Paediatrics is particularly prone to the pitfalls of overdiagnosis and overtreatment. Although this is a problem, the reasons for overdiagnosis are actually good ones:
- The tendency for symptoms to resolve with time (e.g. vomiting and crying in infancy)
- In childhood there is usually an illness that can’t be treated which mimics those that should be taken more seriously (e.g. viral urticaria leading to overdiagnosis of antibiotic allergy)
When there are no good tests available to tell between two possibilities, we sometimes give a therapeutic trial to help answer the question. That is a strategy which will lead to misdiagnosis if symptoms improve despite our treatment rather than because of it.
With therapeutic trials, it is often best to challenge the assumption that it was the treatment that worked. The two best examples that I can think of are childhood asthma and cow’s milk protein allergy in infants.
Let me give you a case to illustrate what I mean:
A 3 month old has been treated unsuccessfully for symptoms of gastro-oesophageal reflux disease (GORD). A clinician suspects non-IgE Cow’s Milk Protein Allergy (CMPA) because first and second line treatment for GORD has been unsuccessful and because they notice that the baby has quite significant eczema. (Click here to see a guide to diagnosing feeding problems in this age group) The clinician decides to trial an extensively hydrolysed feed. Over the next few weeks, the child’s symptoms of being unsettled and bringing back feeds improve considerably. The eczema is responding to topical treatment.
In this situation, it is easy to assume that the change of milk was what made the difference. Often, this is simply confirmation bias. Colic, reflux and other symptoms of infancy have a tendency to self-resolve. Of course the treatment may have been what worked but at this point in time, we genuinely have no idea.

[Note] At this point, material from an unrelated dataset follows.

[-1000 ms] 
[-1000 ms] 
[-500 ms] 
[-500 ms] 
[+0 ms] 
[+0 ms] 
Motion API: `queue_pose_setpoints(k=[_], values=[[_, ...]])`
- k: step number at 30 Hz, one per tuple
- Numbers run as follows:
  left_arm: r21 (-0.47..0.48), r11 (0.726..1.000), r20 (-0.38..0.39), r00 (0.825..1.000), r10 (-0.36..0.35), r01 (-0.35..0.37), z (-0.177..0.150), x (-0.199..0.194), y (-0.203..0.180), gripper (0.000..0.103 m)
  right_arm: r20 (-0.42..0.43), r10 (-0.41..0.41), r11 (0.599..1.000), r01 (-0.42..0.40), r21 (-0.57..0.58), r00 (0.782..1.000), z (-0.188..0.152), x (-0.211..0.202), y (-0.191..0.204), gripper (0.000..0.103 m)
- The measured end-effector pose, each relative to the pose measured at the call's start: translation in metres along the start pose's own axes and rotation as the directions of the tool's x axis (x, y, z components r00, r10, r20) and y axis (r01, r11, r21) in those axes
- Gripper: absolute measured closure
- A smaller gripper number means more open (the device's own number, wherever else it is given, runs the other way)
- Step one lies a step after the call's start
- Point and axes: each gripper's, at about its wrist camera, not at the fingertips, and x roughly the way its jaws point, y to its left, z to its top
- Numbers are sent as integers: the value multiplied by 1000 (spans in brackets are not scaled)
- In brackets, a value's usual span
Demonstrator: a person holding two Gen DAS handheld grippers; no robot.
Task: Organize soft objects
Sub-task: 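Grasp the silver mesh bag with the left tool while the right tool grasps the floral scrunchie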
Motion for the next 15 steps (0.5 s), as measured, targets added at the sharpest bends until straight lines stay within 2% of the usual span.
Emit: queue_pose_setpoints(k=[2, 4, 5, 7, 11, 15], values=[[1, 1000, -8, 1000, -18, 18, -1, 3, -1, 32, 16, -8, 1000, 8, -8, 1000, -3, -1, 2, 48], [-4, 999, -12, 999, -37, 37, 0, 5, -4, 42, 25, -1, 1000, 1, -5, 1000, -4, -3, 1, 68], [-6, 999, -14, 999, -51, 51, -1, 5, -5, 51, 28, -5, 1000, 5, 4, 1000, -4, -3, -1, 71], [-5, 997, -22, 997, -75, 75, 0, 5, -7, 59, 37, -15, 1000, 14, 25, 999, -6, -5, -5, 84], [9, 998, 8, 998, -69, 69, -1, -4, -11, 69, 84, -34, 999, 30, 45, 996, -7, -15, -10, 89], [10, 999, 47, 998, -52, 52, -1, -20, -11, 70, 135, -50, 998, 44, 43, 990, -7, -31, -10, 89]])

This is the time to stop the hydrolysed formula and reintroduce a standard formula. (Only do this for Non-IgE CMPA. IgE CMPA is the kind that has urticaria and wheeze etc. The children with this type of allergy need to be referred to an allergoligist.) If the original symptoms of being unsettled and vomiting lots return in the next couple of weeks, the diagnosis is now more robust. If the child remains well despite a return to standard formula, you have undiagnosed a thing. Marvellous.

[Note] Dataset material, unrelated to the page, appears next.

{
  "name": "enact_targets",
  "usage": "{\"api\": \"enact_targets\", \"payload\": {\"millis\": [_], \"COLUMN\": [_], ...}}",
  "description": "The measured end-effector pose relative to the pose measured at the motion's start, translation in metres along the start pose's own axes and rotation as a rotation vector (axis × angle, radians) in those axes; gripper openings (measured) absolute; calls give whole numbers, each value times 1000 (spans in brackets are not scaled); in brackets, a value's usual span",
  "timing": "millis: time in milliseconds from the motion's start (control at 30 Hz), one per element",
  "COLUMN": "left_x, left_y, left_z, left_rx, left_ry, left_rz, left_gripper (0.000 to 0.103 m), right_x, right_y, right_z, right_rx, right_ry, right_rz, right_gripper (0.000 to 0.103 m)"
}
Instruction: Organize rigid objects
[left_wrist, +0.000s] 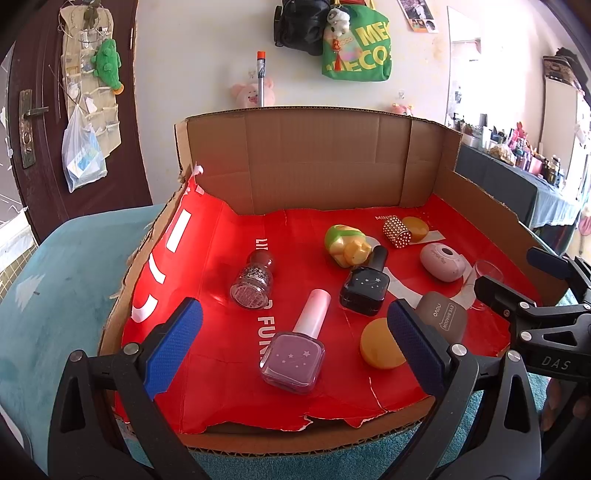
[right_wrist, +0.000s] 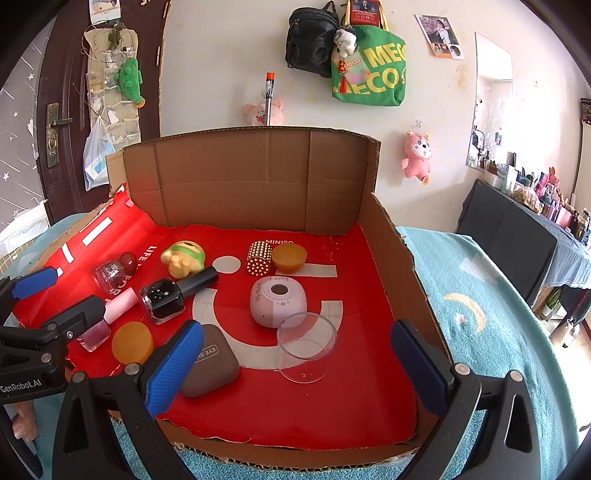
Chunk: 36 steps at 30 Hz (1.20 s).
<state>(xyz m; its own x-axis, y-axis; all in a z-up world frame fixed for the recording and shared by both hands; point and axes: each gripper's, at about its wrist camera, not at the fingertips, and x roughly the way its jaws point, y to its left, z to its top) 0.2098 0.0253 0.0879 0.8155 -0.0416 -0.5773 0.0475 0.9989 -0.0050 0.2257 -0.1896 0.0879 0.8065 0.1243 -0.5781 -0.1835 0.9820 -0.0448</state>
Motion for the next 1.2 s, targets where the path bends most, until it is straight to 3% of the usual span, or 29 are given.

The second clinical scenario is the 7 year old with a nuisance cough. The cough has been there for somewhere around 2-3 months. There are no associated symptoms such as wheeze or altered exercise tolerance, but the cough is waking the family up at night. The chest is clear on examination.
So, what is the likely diagnosis? Surprisingly, in research land, coughs like this turn out to be caused by pertussis infection more often than asthma or reflux disease. (1,2) It seems that although the pertussis vaccination is successful, infection is still relatively common. Instead of causing a more significant respiratory illness, what we see in vaccinated children is often just the cough that lasts 100 days. There are other, similarly benign reasons for chronic cough in children. Also, there are plenty of significant pathological causes of chronic cough that are not asthma.

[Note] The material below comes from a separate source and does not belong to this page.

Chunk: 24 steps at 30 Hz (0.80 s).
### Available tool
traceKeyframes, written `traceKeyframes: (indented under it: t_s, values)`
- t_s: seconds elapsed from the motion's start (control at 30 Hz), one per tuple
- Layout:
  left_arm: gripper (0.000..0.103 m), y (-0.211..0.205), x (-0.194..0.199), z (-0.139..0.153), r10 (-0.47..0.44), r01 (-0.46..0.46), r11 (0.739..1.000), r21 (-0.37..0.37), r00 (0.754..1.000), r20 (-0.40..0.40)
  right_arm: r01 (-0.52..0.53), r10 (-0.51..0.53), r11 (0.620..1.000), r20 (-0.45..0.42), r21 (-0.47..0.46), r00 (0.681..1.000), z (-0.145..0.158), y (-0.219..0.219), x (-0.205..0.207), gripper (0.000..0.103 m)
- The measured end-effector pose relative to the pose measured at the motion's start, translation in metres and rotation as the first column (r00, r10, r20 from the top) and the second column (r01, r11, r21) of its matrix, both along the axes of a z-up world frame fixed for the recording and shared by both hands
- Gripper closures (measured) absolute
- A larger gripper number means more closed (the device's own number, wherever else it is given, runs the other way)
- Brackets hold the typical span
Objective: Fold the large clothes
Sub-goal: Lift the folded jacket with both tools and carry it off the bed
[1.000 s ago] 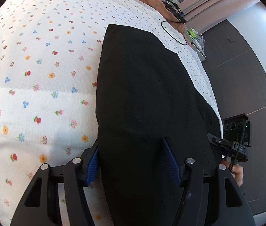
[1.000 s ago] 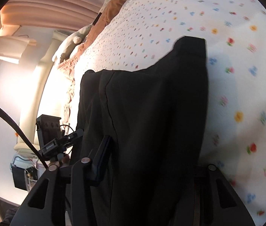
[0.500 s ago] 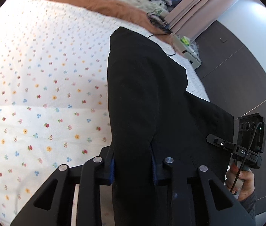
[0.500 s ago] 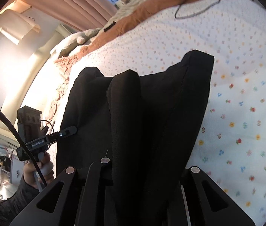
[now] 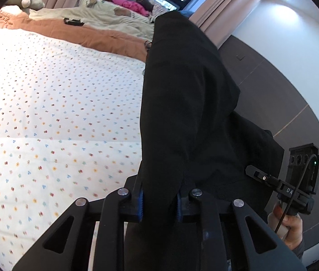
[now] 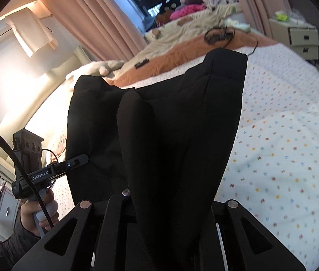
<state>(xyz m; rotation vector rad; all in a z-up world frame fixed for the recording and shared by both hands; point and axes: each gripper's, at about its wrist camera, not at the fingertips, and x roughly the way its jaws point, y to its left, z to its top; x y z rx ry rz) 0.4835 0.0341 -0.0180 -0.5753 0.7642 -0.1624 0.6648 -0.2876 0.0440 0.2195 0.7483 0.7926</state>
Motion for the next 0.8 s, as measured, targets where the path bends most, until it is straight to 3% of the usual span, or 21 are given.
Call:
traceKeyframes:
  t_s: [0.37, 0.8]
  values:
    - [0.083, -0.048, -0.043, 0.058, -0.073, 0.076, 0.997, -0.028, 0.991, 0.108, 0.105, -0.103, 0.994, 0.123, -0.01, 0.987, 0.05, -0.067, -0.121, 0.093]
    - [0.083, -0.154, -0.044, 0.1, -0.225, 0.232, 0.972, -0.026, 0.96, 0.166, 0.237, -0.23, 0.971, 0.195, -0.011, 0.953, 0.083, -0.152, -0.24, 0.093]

Diagnosing ‘cough variant asthma’ is possibly the biggest reason for the current debate about overdiagnosis of asthma in children, fuelled by an article in the BJGP earlier this year. (3) Many children in the UK are prescribed inhaled steroids for chronic cough symptoms. If they get better, this is taken as evidence that they had asthma, but there are other possible reasons for this resolution of symptoms. The evidence suggests that the most likely thing is that the cough has resolved with time rather than with treatment.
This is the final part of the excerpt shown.